Lessons From Trying to Please Others
Over the course of my life, I’ve learned many lessons pertaining to this struggle. But when it comes to trying to please other people, here are the three that stick out to me as the most important.
Lesson 1: You only get one chance at this life
Your life is far too important to spend living to please other people. Yes, we should love others, conduct ourselves peacefully, and do everything we can to maintain positive relationships. But never, under any circumstances, should we allow the mere opinions of the people around us to dictate how we live our lives.
Be the ‘you’ that you truly desire to become. Live life on your terms. Take the chances that you want to take, and become the best version of yourself that you can possibly be.
Lesson 2: People who judge other people are often unhappy themselves
Open-mindedness and acceptance are generally the signs of a genuine, authentic, and intentional life. On the flip side, judgment and closed-mindedness are usually symptoms of a life devoid of happiness, self-worth, and idealistic integrity.
By this logic, trying to appease the closed-minded people around you is akin to cutting off one of your own arms just because everyone else decided to do so.

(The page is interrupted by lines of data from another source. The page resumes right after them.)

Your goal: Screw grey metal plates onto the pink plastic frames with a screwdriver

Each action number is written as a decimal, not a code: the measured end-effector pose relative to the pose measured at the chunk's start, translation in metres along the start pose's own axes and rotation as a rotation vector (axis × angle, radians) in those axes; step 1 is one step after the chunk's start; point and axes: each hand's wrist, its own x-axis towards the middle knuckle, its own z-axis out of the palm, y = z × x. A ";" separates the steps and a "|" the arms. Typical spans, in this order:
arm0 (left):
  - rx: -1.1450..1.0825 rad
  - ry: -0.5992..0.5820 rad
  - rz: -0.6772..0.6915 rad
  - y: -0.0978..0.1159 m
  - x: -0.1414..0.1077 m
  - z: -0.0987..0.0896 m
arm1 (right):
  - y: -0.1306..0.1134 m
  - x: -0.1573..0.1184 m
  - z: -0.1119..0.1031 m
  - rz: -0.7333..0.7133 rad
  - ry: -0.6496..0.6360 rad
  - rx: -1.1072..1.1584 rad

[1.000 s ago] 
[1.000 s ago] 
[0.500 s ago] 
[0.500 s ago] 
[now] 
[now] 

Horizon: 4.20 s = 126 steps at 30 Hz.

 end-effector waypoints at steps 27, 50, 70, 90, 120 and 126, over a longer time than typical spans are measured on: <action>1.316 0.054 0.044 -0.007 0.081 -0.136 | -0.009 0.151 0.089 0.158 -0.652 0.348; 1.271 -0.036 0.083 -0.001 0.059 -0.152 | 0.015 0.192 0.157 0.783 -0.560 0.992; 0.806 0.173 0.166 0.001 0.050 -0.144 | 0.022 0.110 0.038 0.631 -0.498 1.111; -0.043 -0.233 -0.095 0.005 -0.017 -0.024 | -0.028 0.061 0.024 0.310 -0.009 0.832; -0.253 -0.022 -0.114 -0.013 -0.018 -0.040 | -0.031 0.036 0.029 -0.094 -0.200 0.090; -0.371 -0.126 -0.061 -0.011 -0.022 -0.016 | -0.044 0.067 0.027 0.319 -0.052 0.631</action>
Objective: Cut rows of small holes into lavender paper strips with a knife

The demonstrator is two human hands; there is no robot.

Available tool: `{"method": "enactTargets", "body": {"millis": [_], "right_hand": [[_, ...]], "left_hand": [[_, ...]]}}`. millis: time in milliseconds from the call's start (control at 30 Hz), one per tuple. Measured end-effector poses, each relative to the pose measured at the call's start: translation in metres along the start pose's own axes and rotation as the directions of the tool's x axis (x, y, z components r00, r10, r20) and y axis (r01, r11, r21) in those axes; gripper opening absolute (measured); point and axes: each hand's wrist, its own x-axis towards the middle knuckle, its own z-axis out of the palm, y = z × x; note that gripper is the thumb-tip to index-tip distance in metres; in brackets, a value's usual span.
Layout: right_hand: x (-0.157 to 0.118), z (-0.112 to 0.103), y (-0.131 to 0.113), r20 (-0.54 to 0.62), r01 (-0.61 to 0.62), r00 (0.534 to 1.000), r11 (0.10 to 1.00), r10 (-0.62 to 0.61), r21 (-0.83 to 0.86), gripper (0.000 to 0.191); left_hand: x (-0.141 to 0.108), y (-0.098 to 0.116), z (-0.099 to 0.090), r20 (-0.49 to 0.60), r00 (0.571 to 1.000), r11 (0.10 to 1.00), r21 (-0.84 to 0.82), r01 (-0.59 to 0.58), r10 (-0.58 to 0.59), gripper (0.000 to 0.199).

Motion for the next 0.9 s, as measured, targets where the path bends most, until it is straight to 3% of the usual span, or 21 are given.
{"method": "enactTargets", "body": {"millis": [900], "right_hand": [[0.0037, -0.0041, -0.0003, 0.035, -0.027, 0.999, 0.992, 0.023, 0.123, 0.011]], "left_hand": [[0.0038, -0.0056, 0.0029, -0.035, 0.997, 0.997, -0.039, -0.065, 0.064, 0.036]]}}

Don’t restrict yourself based on the limited viewpoints of the people around you, especially when you find yourself trying to please others at your own expense. Stop forcing yourself to overlook your own potential. Don’t allow the opinions of other people to keep you from living the best and most authentic life possible.
It’s your life—and if people don’t agree that you have a right to make your own choices (and encourage you to do so), then you would probably do well to stop listening to what they have to say.
Interestingly, I noticed that when I stopped living to please other people, a lot of my friends ended up rejecting me. But I also noticed that new people began to show up in my life—new friends who were also authentic, real, and genuine.
I now have an amazing, incredible network of friends in my life who are open-minded and accepting of me for who I am—and I now have a greater sense of community in my life than I’ve ever experienced before.
Lesson 3: At the end of your life, you’ll regret not living the way you really wanted
This is probably the realization that has given me the most courage. I never want to end up on my deathbed wishing that I had done something differently. I never want to look back and feel that I missed out on life because I was too afraid to take a different path.
When I reach the end of my journey in this world, I want to look back and know that I lived my life to the fullest extent possible. I want to know that I left nothing to chance and that I seized every possible opportunity.
But most of all, I want to know that I wasn’t held back by fear.
I want to look back on my life and know, without a doubt, that I was strong enough and brave enough to live on my own terms—regardless of whether or not the people around me disapproved.